Predicate Decomposition
At the heart of our approach is the concept of predicate decomposition. By decomposing predicates into simpler concepts, we can better understand their relationships and generate more faithful descriptions. We use a novel clustering algorithm that groups similar predicates together, resulting in M clusters. Each cluster represents a distinct concept or category of predicates.
Few-shot Learning
To evaluate the effectiveness of our approach, we conduct a series of experiments using various few-shot learning scenarios.
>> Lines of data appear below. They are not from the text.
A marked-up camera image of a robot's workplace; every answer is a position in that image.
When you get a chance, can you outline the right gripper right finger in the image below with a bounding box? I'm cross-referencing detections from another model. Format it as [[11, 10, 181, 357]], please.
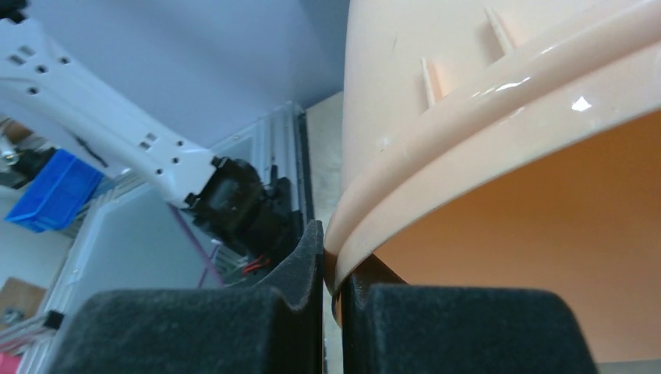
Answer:
[[341, 256, 597, 373]]

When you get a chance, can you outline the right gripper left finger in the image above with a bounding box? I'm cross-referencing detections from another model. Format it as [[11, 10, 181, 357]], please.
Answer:
[[48, 221, 323, 373]]

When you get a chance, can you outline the orange capybara bucket blue rim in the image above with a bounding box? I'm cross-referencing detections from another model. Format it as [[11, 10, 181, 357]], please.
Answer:
[[325, 1, 660, 362]]

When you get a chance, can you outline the blue storage bin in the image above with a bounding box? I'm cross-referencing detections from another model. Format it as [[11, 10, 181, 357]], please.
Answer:
[[5, 150, 103, 233]]

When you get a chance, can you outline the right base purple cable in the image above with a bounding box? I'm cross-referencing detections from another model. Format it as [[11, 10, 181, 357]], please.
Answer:
[[168, 203, 225, 289]]

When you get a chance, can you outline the aluminium frame rail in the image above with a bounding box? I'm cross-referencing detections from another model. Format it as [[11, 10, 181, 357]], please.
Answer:
[[0, 102, 316, 374]]

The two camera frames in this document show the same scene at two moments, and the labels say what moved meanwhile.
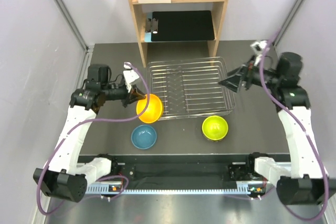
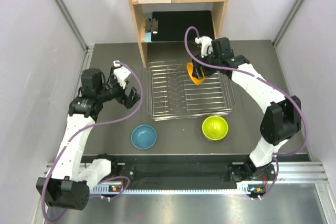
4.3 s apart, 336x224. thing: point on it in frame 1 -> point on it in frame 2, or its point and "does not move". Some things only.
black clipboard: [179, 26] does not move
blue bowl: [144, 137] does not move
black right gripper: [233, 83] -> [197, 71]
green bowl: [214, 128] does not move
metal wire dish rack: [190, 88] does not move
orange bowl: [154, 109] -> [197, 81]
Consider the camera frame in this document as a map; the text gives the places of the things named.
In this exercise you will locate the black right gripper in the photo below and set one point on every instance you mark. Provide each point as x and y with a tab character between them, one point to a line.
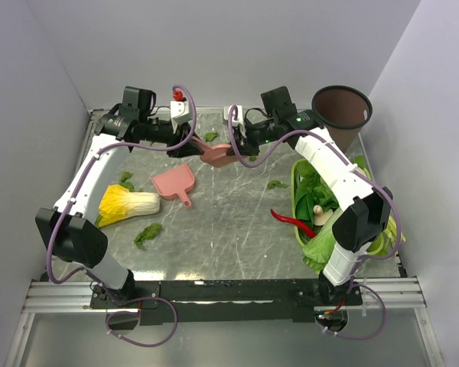
244	144

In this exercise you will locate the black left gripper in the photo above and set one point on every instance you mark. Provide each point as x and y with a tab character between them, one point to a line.
187	149

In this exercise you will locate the pink hand brush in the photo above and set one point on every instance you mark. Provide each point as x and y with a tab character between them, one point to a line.
215	155

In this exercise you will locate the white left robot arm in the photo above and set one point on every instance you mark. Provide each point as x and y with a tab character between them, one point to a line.
68	228

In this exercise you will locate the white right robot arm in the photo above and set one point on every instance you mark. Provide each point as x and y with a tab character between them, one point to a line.
320	135

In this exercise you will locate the pink plastic dustpan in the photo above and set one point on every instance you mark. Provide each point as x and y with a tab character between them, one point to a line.
176	183

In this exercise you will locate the dark green leafy vegetable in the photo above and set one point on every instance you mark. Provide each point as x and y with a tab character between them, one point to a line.
311	190

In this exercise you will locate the yellow white napa cabbage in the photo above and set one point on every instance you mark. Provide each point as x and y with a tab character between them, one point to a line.
119	203

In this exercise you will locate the brown plastic trash bin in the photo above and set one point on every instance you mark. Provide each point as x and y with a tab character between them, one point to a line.
343	110

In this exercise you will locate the beige mushroom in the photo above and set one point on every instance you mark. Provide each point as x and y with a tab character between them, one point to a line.
321	216

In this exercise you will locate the red chili pepper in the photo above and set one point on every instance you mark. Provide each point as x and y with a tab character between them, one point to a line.
307	230

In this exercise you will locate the green lettuce leaf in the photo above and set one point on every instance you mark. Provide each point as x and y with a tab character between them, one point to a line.
317	252

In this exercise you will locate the yellow green leek stalks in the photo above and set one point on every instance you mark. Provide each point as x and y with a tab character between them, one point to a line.
391	232

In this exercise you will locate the green plastic vegetable basket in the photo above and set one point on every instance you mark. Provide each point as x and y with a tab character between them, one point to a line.
300	236

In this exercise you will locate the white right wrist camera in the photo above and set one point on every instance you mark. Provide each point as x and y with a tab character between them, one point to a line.
237	118

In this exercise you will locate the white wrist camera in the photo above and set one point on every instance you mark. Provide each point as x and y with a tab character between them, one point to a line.
237	118
180	112

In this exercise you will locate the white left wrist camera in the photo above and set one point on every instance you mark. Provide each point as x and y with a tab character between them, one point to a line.
180	112

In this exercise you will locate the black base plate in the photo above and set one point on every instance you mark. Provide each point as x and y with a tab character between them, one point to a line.
229	300

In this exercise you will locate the aluminium frame rail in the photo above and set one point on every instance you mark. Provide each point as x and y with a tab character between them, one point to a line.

In each scenario, we train a model on a small set of seen examples and test its performance on a larger set of unseen examples. We use a combination of evaluation metrics, including grammaticality, repetition, hallucination, and omission, to assess the models’ performance.
Results
Our experiments show that our novel approach outperforms the T5 baseline across all evaluation metrics. In particular, we achieve a 31% improvement in terms of a metric focused on maintaining faithfulness to the input. This suggests that our approach is effective at generating more accurate and informative descriptions.
Conclusion
In this article, we have demystified data-to-text generation by proposing a novel approach to compositional generalization. By leveraging predicate decomposition and few-shot learning, we can generate more faithful and informative descriptions of structured data. Our experiments show that our approach outperforms existing models, demonstrating its effectiveness in improving data-to-text generation. As the field continues to evolve, we believe that this approach will play an increasingly important role in enabling machines to communicate more effectively with humans.